WHAT YOU HAVE TO DO: Copy the listing exactly. Omit nothing.

DATASET EXTRACT:
____________

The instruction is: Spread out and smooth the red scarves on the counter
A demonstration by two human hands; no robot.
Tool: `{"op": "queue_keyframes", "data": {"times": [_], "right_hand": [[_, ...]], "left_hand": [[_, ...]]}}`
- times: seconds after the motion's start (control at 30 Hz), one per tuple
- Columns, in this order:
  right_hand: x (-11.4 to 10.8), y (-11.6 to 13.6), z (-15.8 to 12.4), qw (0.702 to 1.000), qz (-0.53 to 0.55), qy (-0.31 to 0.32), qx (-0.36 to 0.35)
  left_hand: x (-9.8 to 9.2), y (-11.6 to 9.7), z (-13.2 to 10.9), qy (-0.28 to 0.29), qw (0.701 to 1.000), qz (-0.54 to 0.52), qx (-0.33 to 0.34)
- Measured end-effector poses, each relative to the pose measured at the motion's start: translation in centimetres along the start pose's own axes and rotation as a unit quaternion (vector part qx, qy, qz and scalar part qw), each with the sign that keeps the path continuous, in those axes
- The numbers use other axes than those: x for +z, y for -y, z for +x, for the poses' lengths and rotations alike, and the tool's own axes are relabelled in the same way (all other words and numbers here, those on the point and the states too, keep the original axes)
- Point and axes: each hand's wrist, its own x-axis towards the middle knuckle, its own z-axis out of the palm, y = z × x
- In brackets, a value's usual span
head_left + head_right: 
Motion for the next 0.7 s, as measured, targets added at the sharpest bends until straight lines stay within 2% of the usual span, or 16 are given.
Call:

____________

SOLVED PROBLEM:
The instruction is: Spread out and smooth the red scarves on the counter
A demonstration by two human hands; no robot.
Tool: `{"op": "queue_keyframes", "data": {"times": [_], "right_hand": [[_, ...]], "left_hand": [[_, ...]]}}`
- times: seconds after the motion's start (control at 30 Hz), one per tuple
- Columns, in this order:
  right_hand: x (-11.4 to 10.8), y (-11.6 to 13.6), z (-15.8 to 12.4), qw (0.702 to 1.000), qz (-0.53 to 0.55), qy (-0.31 to 0.32), qx (-0.36 to 0.35)
  left_hand: x (-9.8 to 9.2), y (-11.6 to 9.7), z (-13.2 to 10.9), qy (-0.28 to 0.29), qw (0.701 to 1.000), qz (-0.54 to 0.52), qx (-0.33 to 0.34)
- Measured end-effector poses, each relative to the pose measured at the motion's start: translation in centimetres along the start pose's own axes and rotation as a unit quaternion (vector part qx, qy, qz and scalar part qw), each with the sign that keeps the path continuous, in those axes
- The numbers use other axes than those: x for +z, y for -y, z for +x, for the poses' lengths and rotations alike, and the tool's own axes are relabelled in the same way (all other words and numbers here, those on the point and the states too, keep the original axes)
- Point and axes: each hand's wrist, its own x-axis towards the middle knuckle, its own z-axis out of the palm, y = z × x
- In brackets, a value's usual span
head_left + head_right: 
Motion for the next 0.7 s, as measured, targets added at the sharpest bends until straight lines stay within 2% of the usual span, or 16 are given.
Call:

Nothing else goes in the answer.